**What the exercise asks**
Could you copy every entry exactly, dropping the pictures?

** Opening Task input block **

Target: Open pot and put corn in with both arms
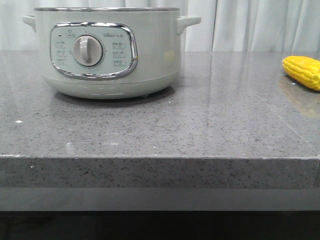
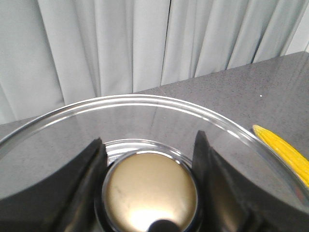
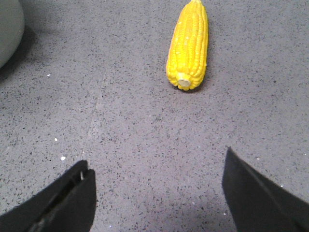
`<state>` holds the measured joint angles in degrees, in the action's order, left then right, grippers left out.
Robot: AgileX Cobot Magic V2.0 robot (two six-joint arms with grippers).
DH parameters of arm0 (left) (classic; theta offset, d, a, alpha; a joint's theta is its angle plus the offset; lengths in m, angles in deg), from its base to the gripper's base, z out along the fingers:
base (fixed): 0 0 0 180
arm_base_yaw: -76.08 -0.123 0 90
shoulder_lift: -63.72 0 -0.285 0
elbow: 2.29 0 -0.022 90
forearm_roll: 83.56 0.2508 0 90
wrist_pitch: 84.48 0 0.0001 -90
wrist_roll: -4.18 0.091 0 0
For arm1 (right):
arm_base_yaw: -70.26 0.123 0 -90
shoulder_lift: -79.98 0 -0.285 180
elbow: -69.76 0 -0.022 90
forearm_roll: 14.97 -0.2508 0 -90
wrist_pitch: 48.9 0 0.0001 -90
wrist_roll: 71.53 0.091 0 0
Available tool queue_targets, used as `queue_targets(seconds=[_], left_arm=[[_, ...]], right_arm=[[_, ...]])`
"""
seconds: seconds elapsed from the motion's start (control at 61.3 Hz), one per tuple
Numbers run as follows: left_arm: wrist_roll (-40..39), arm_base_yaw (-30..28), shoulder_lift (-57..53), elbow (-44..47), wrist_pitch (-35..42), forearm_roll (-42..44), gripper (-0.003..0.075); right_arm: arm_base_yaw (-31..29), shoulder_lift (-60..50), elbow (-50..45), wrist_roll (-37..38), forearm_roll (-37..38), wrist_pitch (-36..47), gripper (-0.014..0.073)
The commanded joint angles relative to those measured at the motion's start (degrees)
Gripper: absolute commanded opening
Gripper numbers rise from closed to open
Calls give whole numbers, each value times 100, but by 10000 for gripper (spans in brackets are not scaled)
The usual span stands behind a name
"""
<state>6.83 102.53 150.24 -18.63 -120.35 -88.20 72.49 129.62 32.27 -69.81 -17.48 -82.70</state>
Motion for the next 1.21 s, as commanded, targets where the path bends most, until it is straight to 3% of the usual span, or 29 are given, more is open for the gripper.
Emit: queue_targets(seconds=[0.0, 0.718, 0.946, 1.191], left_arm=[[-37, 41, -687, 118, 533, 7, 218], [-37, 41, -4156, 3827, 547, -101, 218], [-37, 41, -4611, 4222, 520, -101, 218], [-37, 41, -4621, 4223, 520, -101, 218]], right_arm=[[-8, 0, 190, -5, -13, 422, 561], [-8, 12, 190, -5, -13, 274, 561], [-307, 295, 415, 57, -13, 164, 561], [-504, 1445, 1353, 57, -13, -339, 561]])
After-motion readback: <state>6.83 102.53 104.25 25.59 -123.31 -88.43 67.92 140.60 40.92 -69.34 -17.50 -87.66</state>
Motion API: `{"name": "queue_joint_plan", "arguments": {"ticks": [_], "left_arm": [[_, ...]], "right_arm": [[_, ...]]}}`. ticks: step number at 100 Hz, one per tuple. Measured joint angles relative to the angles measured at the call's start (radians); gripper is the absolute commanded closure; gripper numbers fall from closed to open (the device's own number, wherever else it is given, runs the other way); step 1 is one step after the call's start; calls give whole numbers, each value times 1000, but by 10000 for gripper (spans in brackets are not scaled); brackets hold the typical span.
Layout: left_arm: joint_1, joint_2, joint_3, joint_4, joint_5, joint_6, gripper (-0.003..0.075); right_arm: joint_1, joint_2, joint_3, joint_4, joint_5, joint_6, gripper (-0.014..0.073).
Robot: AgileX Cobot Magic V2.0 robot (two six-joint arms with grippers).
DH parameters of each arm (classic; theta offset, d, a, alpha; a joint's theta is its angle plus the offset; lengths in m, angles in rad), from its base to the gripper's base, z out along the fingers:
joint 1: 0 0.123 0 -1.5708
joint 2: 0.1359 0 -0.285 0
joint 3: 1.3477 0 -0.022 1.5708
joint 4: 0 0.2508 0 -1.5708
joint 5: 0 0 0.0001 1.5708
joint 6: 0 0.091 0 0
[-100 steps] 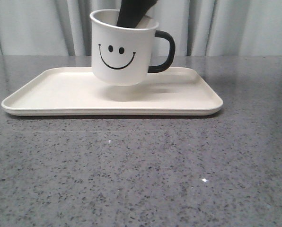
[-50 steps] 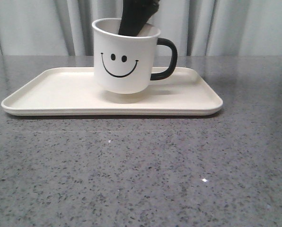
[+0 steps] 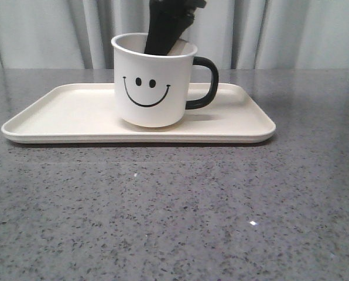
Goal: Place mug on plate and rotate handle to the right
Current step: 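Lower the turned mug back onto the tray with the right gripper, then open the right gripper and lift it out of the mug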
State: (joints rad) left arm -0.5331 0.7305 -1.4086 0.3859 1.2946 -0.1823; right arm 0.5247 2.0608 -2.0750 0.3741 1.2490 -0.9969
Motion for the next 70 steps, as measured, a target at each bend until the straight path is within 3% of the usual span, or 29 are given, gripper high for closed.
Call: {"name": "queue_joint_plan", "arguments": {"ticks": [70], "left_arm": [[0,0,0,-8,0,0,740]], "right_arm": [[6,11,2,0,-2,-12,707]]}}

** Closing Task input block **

**Your response**
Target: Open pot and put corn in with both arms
`<state>` holds the measured joint angles in degrees, in the action's order, left then right, grippers left out.
Robot: AgileX Cobot Magic V2.0 robot (two six-joint arms with grippers).
DH parameters of arm0 (left) (classic; theta offset, d, a, alpha; a joint's theta is its angle plus the offset; lengths in m, angles in deg), from its base to the gripper's base, z out along the fingers:
base (fixed): 0 0 0 180
arm_base_yaw: -76.08 -0.123 0 90
shoulder_lift: -63.72 0 -0.285 0
elbow: 2.29 0 -0.022 90
forearm_roll: 83.56 0.2508 0 90
wrist_pitch: 84.48 0 0.0001 -90
wrist_roll: -4.18 0.091 0 0
For arm1 (right):
arm_base_yaw: -70.26 0.123 0 -90
shoulder_lift: -79.98 0 -0.285 180
elbow: -69.76 0 -0.022 90
forearm_roll: 14.97 -0.2508 0 -90
wrist_pitch: 48.9 0 0.0001 -90
wrist_roll: 71.53 0.091 0 0
Available tool queue_targets, used as `queue_targets(seconds=[_], left_arm=[[_, ...]], right_arm=[[_, ...]])`
"""
seconds: seconds elapsed from the motion's start (control at 61.3 Hz), one per tuple
Numbers run as follows: left_arm: wrist_roll (-40..39), arm_base_yaw (-30..28), shoulder_lift (-57..53), elbow (-44..47), wrist_pitch (-35..42), forearm_roll (-42..44), gripper (-0.003..0.075); right_arm: arm_base_yaw (-31..29), shoulder_lift (-60..50), elbow (-50..45), wrist_roll (-37..38), forearm_roll (-37..38), wrist_pitch (-36..47), gripper (-0.014..0.073)
The commanded joint angles relative to those measured at the motion's start (degrees)
Gripper: absolute commanded opening
Gripper numbers rise from closed to open
Calls give whole numbers, each value times 100, but by 10000 for gripper (spans in brackets are not scaled)
The usual span stands behind a name
"""
<state>6.83 102.53 150.24 -18.63 -120.35 -88.20 72.49 129.62 32.27 -69.81 -17.48 -82.70</state>
Motion for the next 1.21 s, as commanded, targets where the path bends most, until it is straight to 3% of the usual span, or 29 are given, more is open for the gripper.
Emit: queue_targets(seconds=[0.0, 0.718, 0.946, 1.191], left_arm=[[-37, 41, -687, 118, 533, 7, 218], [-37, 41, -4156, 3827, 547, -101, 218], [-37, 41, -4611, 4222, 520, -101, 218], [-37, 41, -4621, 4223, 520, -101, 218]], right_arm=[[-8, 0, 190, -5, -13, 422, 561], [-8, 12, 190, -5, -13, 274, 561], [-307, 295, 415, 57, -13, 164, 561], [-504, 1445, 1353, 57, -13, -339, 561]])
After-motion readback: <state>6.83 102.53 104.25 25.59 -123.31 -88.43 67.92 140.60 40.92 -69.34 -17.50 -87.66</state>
Motion API: `{"name": "queue_joint_plan", "arguments": {"ticks": [_], "left_arm": [[_, ...]], "right_arm": [[_, ...]]}}`. ticks: step number at 100 Hz, one per tuple. Measured joint angles relative to the angles measured at the call's start (radians); gripper is the absolute commanded closure; gripper numbers fall from closed to open (the device's own number, wherever else it is given, runs the other way); step 1 is one step after the call's start; calls give whole numbers, each value times 1000, but by 10000 for gripper (spans in brackets are not scaled); brackets hold the typical span.
Layout: left_arm: joint_1, joint_2, joint_3, joint_4, joint_5, joint_6, gripper (-0.003..0.075); right_arm: joint_1, joint_2, joint_3, joint_4, joint_5, joint_6, gripper (-0.014..0.073).
Robot: AgileX Cobot Magic V2.0 robot (two six-joint arms with grippers).
DH parameters of each arm (classic; theta offset, d, a, alpha; a joint's theta is its angle plus the offset; lengths in m, angles in rad), from its base to the gripper's base, z out along the fingers:
joint 1: 0 0.123 0 -1.5708
joint 2: 0.1359 0 -0.285 0
joint 3: 1.3477 0 -0.022 1.5708
joint 4: 0 0.2508 0 -1.5708
joint 5: 0 0 0.0001 1.5708
joint 6: 0 0.091 0 0
[-100 steps] 
[-50 steps] 
[+0 steps] 
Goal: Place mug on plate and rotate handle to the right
Current step: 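Lower the turned mug back onto the tray with the right gripper, then open the right gripper and lift it out of the mug
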State: (joints rad) left arm -0.5331 0.7305 -1.4086 0.3859 1.2946 -0.1823; right arm 0.5247 2.0608 -2.0750 0.3741 1.2490 -0.9969
Motion for the next 70 steps, as measured, a target at each bend until the straight path is within 3% of the usual span, or 29 are given, gripper high for closed.
Call: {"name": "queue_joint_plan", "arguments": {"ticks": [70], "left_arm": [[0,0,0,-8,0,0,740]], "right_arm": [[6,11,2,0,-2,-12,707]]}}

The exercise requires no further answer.